*** DATASET EXCERPTS Section Begins ***

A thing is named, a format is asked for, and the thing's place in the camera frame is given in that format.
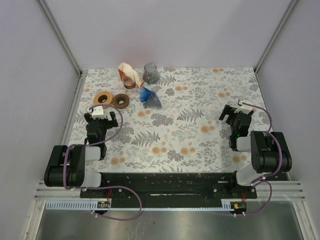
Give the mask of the clear glass dripper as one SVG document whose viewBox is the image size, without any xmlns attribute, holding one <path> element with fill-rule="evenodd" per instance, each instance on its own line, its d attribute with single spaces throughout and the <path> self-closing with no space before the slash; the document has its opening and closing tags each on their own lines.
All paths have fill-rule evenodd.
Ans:
<svg viewBox="0 0 320 240">
<path fill-rule="evenodd" d="M 154 108 L 154 109 L 161 109 L 162 103 L 155 92 L 151 92 L 148 96 L 147 100 L 143 103 L 143 107 L 147 108 Z"/>
</svg>

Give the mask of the coffee filter paper pack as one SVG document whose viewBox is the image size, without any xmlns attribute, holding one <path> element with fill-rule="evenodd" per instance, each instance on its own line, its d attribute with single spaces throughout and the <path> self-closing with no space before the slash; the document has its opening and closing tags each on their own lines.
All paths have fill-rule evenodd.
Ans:
<svg viewBox="0 0 320 240">
<path fill-rule="evenodd" d="M 142 77 L 135 71 L 129 64 L 122 62 L 118 66 L 118 73 L 120 80 L 122 82 L 122 76 L 126 75 L 131 78 L 135 78 L 136 86 L 135 88 L 141 88 L 144 85 Z"/>
</svg>

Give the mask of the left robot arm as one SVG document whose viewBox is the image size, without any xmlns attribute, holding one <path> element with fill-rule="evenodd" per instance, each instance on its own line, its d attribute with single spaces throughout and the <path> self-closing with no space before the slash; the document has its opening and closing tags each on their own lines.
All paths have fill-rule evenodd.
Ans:
<svg viewBox="0 0 320 240">
<path fill-rule="evenodd" d="M 106 156 L 107 146 L 102 141 L 106 139 L 107 130 L 119 126 L 113 111 L 109 116 L 94 119 L 90 113 L 84 114 L 87 121 L 84 142 L 98 145 L 76 144 L 69 150 L 66 145 L 53 147 L 44 173 L 44 184 L 47 187 L 64 187 L 65 179 L 67 187 L 91 188 L 91 192 L 98 198 L 107 195 L 108 184 L 102 181 L 99 172 L 86 170 L 86 163 L 103 160 Z"/>
</svg>

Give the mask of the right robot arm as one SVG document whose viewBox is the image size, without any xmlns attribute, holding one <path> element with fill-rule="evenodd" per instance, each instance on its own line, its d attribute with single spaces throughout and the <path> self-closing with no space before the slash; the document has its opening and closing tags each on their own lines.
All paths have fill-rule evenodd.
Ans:
<svg viewBox="0 0 320 240">
<path fill-rule="evenodd" d="M 228 194 L 239 198 L 246 187 L 255 186 L 278 173 L 289 172 L 292 168 L 292 157 L 282 132 L 271 131 L 272 119 L 266 131 L 249 131 L 254 108 L 258 108 L 244 100 L 235 108 L 226 104 L 219 120 L 225 117 L 230 126 L 229 147 L 235 152 L 250 153 L 251 163 L 235 174 L 235 181 L 228 184 Z"/>
</svg>

*** DATASET EXCERPTS Section Ends ***

### WHAT THIS TASK INVOLVES:
Exclude the pictures, then write out every record exactly as it stands.

### COMPLETED EXERCISE:
A thing is named, a format is asked for, and the thing's place in the camera frame is given in that format.
Give the mask of the clear glass dripper as one SVG document whose viewBox is the image size, without any xmlns attribute, holding one <path> element with fill-rule="evenodd" per instance, each instance on its own line, its d attribute with single spaces throughout and the <path> self-closing with no space before the slash; the document has its opening and closing tags each on their own lines.
All paths have fill-rule evenodd.
Ans:
<svg viewBox="0 0 320 240">
<path fill-rule="evenodd" d="M 154 108 L 154 109 L 161 109 L 162 103 L 155 92 L 151 92 L 148 96 L 147 100 L 143 103 L 143 107 L 147 108 Z"/>
</svg>

Give the mask of the coffee filter paper pack as one SVG document whose viewBox is the image size, without any xmlns attribute, holding one <path> element with fill-rule="evenodd" per instance, each instance on its own line, its d attribute with single spaces throughout and the <path> self-closing with no space before the slash; the document has its opening and closing tags each on their own lines.
All paths have fill-rule evenodd.
Ans:
<svg viewBox="0 0 320 240">
<path fill-rule="evenodd" d="M 142 77 L 135 71 L 129 64 L 122 62 L 118 66 L 118 73 L 120 80 L 122 82 L 122 76 L 126 75 L 131 78 L 135 78 L 136 86 L 135 88 L 141 88 L 144 85 Z"/>
</svg>

Give the mask of the left robot arm as one SVG document whose viewBox is the image size, without any xmlns attribute, holding one <path> element with fill-rule="evenodd" per instance, each instance on its own line, its d attribute with single spaces throughout and the <path> self-closing with no space before the slash; the document has its opening and closing tags each on their own lines.
All paths have fill-rule evenodd.
Ans:
<svg viewBox="0 0 320 240">
<path fill-rule="evenodd" d="M 106 156 L 107 146 L 102 141 L 106 139 L 107 130 L 119 126 L 113 111 L 109 116 L 94 119 L 90 113 L 84 114 L 87 121 L 84 142 L 98 145 L 76 144 L 69 150 L 66 145 L 53 147 L 44 173 L 44 184 L 47 187 L 64 187 L 65 179 L 67 187 L 91 188 L 91 192 L 98 198 L 107 195 L 108 184 L 102 181 L 99 172 L 86 170 L 86 163 L 103 160 Z"/>
</svg>

Give the mask of the right robot arm as one SVG document whose viewBox is the image size, without any xmlns attribute, holding one <path> element with fill-rule="evenodd" per instance, each instance on its own line, its d attribute with single spaces throughout and the <path> self-closing with no space before the slash; the document has its opening and closing tags each on their own lines.
All paths have fill-rule evenodd.
Ans:
<svg viewBox="0 0 320 240">
<path fill-rule="evenodd" d="M 228 194 L 239 198 L 246 187 L 255 186 L 278 173 L 289 172 L 292 168 L 292 157 L 282 132 L 271 131 L 272 119 L 266 131 L 249 131 L 254 108 L 258 108 L 244 100 L 235 108 L 226 104 L 219 120 L 225 117 L 230 126 L 229 147 L 235 152 L 250 153 L 251 163 L 235 174 L 235 181 L 228 184 Z"/>
</svg>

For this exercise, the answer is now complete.